- The paper presents a memory-driven self-improvement framework that combines LLMs with a memory system to enhance sequential decision-making.
- It employs memory-driven value estimation by retrieving and updating Q-values from state-action pairs to refine decision policies.
- Experimental results demonstrate over 40% improvement in in-distribution tasks and 75% in generalized tasks, boosting sample efficiency.
Memory-Driven Self-Improvement for Decision Making with LLMs
The paper "Memory-Driven Self-Improvement for Decision Making with LLMs" presents a framework that integrates LLMs with memory-driven strategies to enhance sequential decision-making tasks. This approach addresses the limitations of LLMs in adapting to specialized domains by augmenting their general knowledge with domain-specific experiences.
Introduction
Sequential decision-making (SDM) in fields like robotics and human-AI interaction often involves complex strategies that require more than just broad knowledge. While LLMs offer valuable zero-shot reasoning capabilities, they often struggle with domain-specific decision-making due to limited task-related data. To overcome this, the authors propose a memory-driven self-improvement framework that combines the generalized knowledge of LLMs with a memory system that retains domain-specific interactions and Q-values.
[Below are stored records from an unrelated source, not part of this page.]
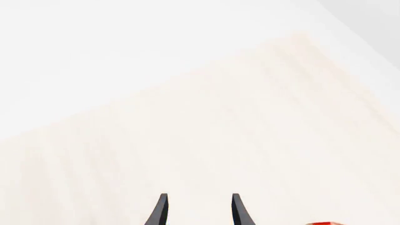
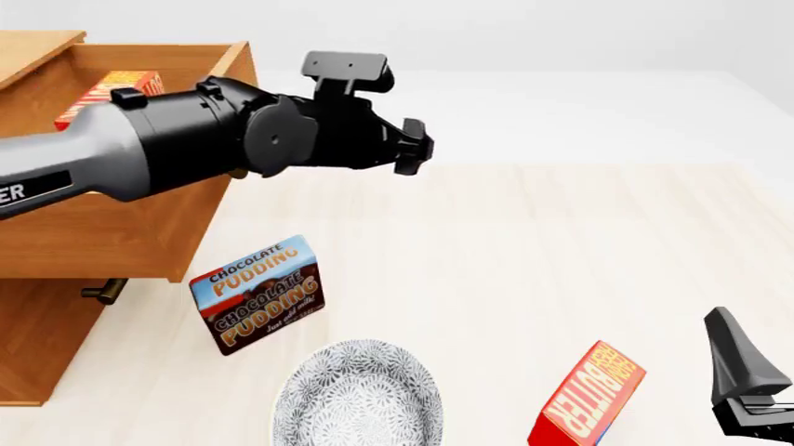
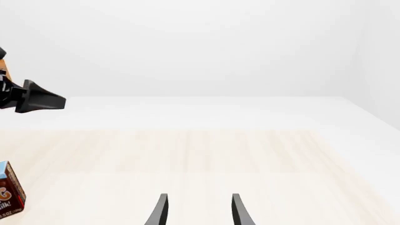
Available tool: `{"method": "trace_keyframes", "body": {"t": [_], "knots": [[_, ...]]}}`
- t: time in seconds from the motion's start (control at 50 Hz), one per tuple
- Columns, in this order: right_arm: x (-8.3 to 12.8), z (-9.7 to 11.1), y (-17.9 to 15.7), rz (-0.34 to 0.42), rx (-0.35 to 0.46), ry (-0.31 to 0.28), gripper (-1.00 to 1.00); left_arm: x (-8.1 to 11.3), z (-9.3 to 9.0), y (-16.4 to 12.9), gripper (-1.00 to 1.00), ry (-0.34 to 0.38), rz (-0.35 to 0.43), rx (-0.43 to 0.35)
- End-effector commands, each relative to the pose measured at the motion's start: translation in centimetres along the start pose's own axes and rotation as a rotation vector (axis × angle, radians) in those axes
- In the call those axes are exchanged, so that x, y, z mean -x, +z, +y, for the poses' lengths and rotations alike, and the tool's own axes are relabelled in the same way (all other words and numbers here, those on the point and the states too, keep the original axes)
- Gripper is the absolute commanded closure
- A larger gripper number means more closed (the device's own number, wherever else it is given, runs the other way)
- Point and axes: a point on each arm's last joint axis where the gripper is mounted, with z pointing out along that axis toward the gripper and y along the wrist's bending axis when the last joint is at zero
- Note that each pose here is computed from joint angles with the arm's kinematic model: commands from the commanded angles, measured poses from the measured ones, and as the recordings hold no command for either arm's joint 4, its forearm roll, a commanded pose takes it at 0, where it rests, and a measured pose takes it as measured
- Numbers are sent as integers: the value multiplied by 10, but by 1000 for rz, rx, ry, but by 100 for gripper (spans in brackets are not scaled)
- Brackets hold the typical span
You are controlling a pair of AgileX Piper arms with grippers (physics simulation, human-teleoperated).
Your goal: Put the butter at the front in the top drawer of the cabinet and close it.
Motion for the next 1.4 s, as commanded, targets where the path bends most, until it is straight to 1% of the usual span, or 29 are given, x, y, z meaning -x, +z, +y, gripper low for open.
{"method": "trace_keyframes", "body": {"t": [0.02,0.14,0.18,0.26,0.3,0.34,0.38,0.4,0.42,0.5,0.6,0.78,0.96,0.98,1.06,1.1,1.4], "knots": [[0,0,0,0,0,-1,-100,-7,15,4,-100,-15,8,31],[0,0,0,0,0,0,-100,-11,27,7,-100,-18,19,57],[0,0,0,0,0,-1,-100,-14,35,10,-100,-11,34,75],[0,0,0,0,0,-1,-100,-17,37,12,-100,-19,35,78],[0,0,0,0,0,-1,-100,-18,42,14,-100,-19,42,89],[0,0,0,0,0,0,-100,-19,42,13,-100,-21,39,89],[0,0,0,0,0,-1,-100,-18,47,8,-100,-25,35,100],[0,0,0,0,0,-1,-100,-19,46,9,-100,-26,34,99],[0,0,0,0,0,-1,-100,-20,50,10,-100,-30,38,107],[0,0,0,0,0,0,-100,-20,53,8,-100,-33,34,112],[0,0,0,0,0,-1,-100,-22,60,5,-100,-39,37,128],[0,0,0,0,0,0,-100,-26,73,-5,-100,-58,33,159],[0,0,0,0,0,0,-100,-30,80,-10,-100,-69,32,176],[0,0,0,0,0,0,-100,-31,84,-12,-100,-71,33,185],[0,0,0,0,0,-1,-100,-32,88,-16,-100,-75,32,195],[0,0,0,0,0,0,-100,-32,88,-17,-100,-79,31,195],[0,0,0,0,0,-1,-100,-33,109,-44,-100,-102,13,256]]}}
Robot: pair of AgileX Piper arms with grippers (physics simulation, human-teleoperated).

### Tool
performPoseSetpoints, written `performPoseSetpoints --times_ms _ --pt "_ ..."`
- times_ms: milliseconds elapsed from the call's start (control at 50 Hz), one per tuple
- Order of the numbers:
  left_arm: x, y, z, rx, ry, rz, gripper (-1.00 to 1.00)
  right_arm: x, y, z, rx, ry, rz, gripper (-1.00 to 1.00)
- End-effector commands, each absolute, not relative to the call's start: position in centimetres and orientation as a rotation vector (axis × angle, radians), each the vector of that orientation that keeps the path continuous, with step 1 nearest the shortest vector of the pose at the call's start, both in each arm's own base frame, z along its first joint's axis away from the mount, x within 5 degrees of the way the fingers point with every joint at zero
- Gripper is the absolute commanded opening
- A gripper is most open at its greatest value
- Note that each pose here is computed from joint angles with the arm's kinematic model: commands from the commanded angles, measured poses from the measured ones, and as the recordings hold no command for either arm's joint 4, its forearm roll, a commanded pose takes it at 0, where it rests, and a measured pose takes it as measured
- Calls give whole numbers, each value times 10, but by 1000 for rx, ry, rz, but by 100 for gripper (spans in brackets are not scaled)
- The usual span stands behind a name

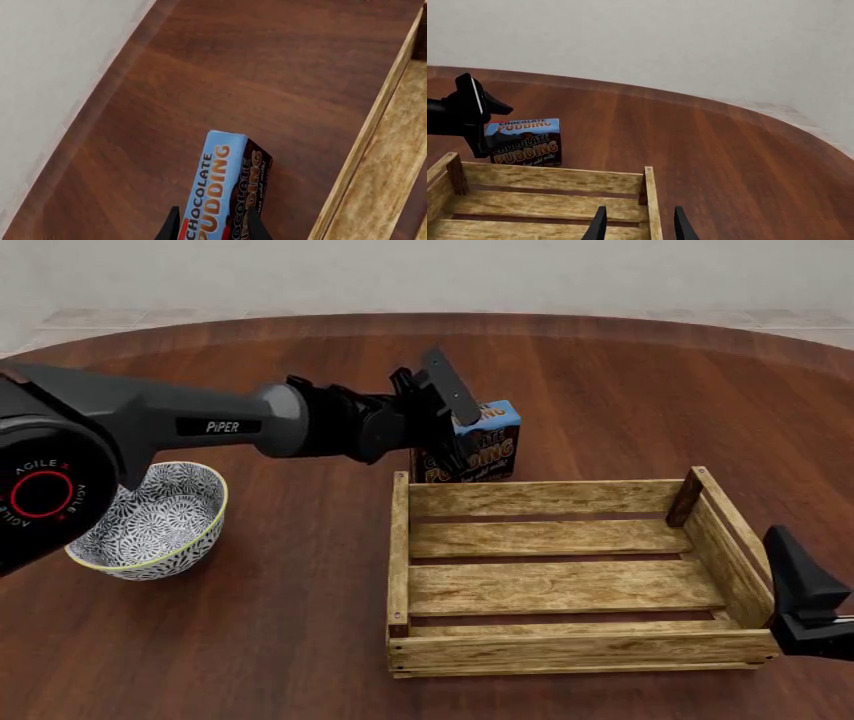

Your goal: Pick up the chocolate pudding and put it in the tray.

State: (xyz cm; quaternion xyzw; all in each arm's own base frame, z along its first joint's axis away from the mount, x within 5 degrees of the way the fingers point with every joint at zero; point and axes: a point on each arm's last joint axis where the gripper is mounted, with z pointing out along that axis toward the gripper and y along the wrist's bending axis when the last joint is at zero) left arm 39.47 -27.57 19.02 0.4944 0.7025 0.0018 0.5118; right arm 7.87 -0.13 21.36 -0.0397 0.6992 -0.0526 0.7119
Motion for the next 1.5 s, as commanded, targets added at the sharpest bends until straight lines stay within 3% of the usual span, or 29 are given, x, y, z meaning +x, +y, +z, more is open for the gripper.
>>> performPoseSetpoints --times_ms 20,1500 --pt "397 -275 186 1183 1697 3 100 80 -1 213 -92 1553 -118 100" --pt "412 -275 179 1145 1728 -3 100 81 -2 214 -93 1555 -124 100"
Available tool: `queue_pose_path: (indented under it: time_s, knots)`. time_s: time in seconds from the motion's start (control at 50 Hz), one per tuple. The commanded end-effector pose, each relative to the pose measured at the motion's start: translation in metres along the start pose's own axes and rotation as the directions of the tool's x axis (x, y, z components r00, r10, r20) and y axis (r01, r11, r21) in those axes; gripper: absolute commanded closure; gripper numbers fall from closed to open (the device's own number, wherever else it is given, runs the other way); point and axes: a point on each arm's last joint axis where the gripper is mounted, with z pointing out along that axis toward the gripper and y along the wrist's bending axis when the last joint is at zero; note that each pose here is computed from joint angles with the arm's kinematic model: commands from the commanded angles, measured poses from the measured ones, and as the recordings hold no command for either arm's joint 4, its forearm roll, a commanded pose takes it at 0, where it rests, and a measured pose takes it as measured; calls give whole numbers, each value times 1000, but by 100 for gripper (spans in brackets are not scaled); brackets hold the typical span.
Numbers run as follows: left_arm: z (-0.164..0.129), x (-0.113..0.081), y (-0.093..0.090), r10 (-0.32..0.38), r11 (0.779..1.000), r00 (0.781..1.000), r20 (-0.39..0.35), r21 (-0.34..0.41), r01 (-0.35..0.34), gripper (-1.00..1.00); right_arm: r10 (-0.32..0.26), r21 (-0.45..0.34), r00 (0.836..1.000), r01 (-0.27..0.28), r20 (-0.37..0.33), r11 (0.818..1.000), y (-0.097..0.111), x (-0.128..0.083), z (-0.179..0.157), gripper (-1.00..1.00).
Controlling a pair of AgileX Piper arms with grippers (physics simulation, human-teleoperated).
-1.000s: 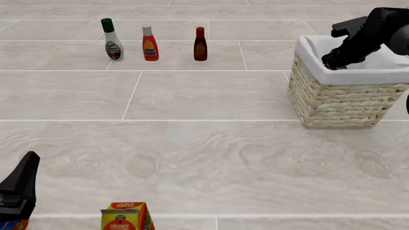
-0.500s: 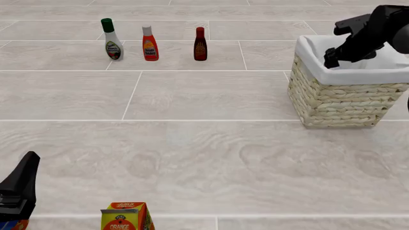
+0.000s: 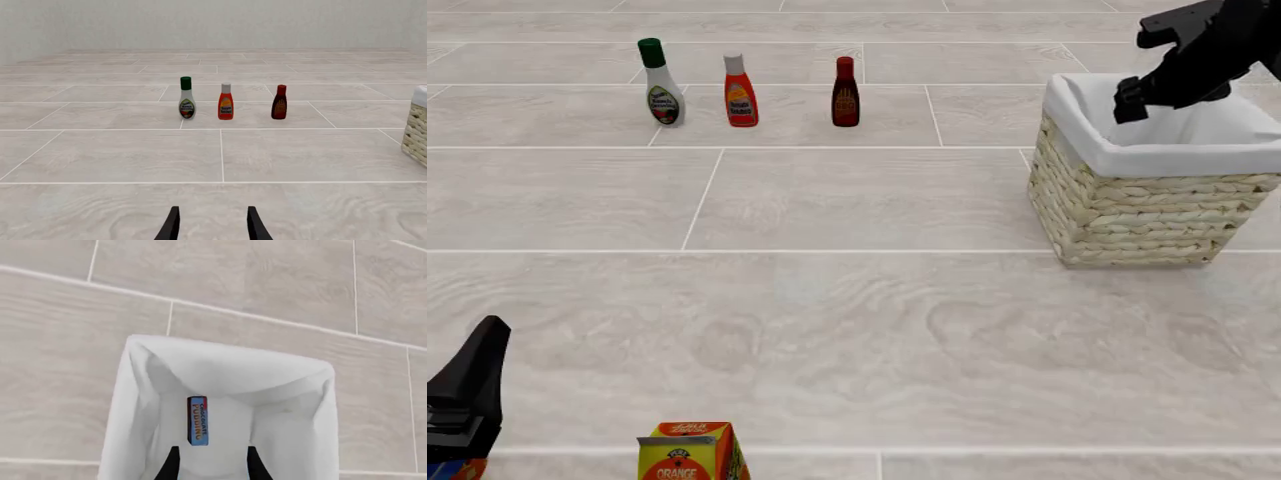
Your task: Pick the chocolate pudding and place it in the basket.
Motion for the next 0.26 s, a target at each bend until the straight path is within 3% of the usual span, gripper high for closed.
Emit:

Figure 1: The framework involves memory-driven value estimation and LLM prior refinement, which mutually reinforce each other, forming a closed-loop system.
Proposed Framework
Memory-Driven Value Estimation
This component utilizes the semantic representation power of LLMs to estimate Q-values via retrieval techniques, thus facilitating non-parametric value estimation. The memory system stores historical state-action pairs and updates Q-values based on the most recent interactions, enhancing decision accuracy through informed exploration choices.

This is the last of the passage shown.